**PROBLEM TO SOLVE:** Copy the listing below exactly, but skip the pictures.

**SOURCE DATA:**
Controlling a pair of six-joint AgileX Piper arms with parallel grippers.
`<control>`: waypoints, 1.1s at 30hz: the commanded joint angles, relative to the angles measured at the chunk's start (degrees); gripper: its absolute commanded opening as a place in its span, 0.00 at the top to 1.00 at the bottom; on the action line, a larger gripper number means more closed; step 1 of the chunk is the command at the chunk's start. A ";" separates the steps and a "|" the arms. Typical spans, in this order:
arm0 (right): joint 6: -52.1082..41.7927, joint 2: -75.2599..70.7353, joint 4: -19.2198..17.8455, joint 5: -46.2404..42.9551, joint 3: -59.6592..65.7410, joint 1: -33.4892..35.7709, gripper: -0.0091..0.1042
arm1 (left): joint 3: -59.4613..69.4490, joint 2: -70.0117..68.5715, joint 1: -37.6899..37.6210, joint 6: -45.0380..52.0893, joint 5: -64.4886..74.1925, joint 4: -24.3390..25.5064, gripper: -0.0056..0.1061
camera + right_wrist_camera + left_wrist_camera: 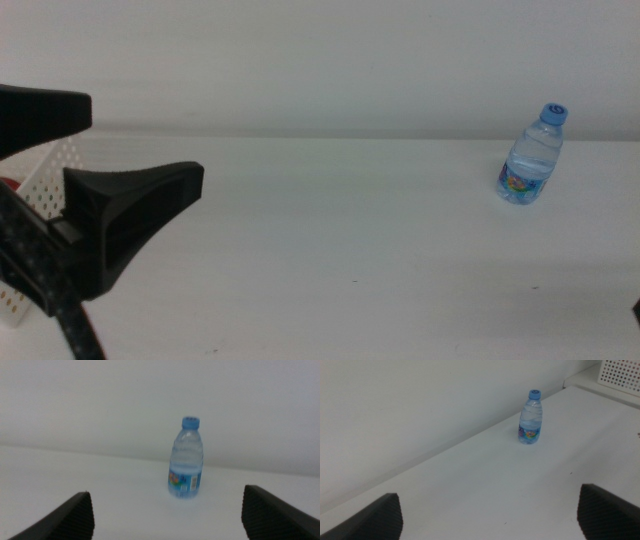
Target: Use arms to grab the bottles and put them into the dustbin to the left of the table.
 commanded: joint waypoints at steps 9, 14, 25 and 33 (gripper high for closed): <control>0.16 26.40 -0.51 -11.61 -1.55 -0.11 0.22 | 0.22 -0.28 -0.43 -0.01 0.17 0.06 0.11; 0.16 38.06 -0.92 -22.90 -1.55 -0.11 0.22 | 0.22 -0.28 -0.43 -0.01 0.17 0.06 0.11; 0.32 51.48 -2.04 -33.24 -1.69 -0.11 0.22 | 0.22 -0.28 -0.43 -0.01 0.17 -0.10 0.11; 1.87 51.96 -2.04 -33.91 -1.69 -0.23 0.22 | 0.22 -0.28 -0.43 -0.01 0.17 -0.10 0.11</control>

**RESPONSE AREA:**
Controlling a pair of six-joint AgileX Piper arms with parallel grippers.
`<control>`: waypoints, 1.1s at 30hz: the commanded joint angles, relative to the angles measured at the chunk's start (degrees); gripper: its absolute commanded opening as a place in its span, 0.00 at the top to 1.00 at the bottom; on the action line, a larger gripper number means more closed; step 1 of the chunk is the command at the chunk's start. A ";" separates the steps and a "|" the arms. Typical spans, in this order:
arm0 (right): joint 6: -52.1082..41.7927, joint 2: -75.2599..70.7353, joint 4: -19.2198..17.8455, joint 5: -46.2404..42.9551, joint 3: -59.6592..65.7410, joint 1: -33.4892..35.7709, gripper: -0.0091..0.1042
arm1 (left): joint 3: -59.4613..69.4490, joint 2: -70.0117..68.5715, joint 1: -37.6899..37.6210, joint 6: -45.0380..52.0893, joint 5: -64.4886..74.1925, joint 4: -24.3390..25.5064, gripper: -0.0056..0.1061
camera + right_wrist_camera + left_wrist_camera: 
Target: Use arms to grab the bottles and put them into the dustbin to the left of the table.
 commanded: joint waypoints at steps 9, 14, 25 and 33 (gripper high for closed): <control>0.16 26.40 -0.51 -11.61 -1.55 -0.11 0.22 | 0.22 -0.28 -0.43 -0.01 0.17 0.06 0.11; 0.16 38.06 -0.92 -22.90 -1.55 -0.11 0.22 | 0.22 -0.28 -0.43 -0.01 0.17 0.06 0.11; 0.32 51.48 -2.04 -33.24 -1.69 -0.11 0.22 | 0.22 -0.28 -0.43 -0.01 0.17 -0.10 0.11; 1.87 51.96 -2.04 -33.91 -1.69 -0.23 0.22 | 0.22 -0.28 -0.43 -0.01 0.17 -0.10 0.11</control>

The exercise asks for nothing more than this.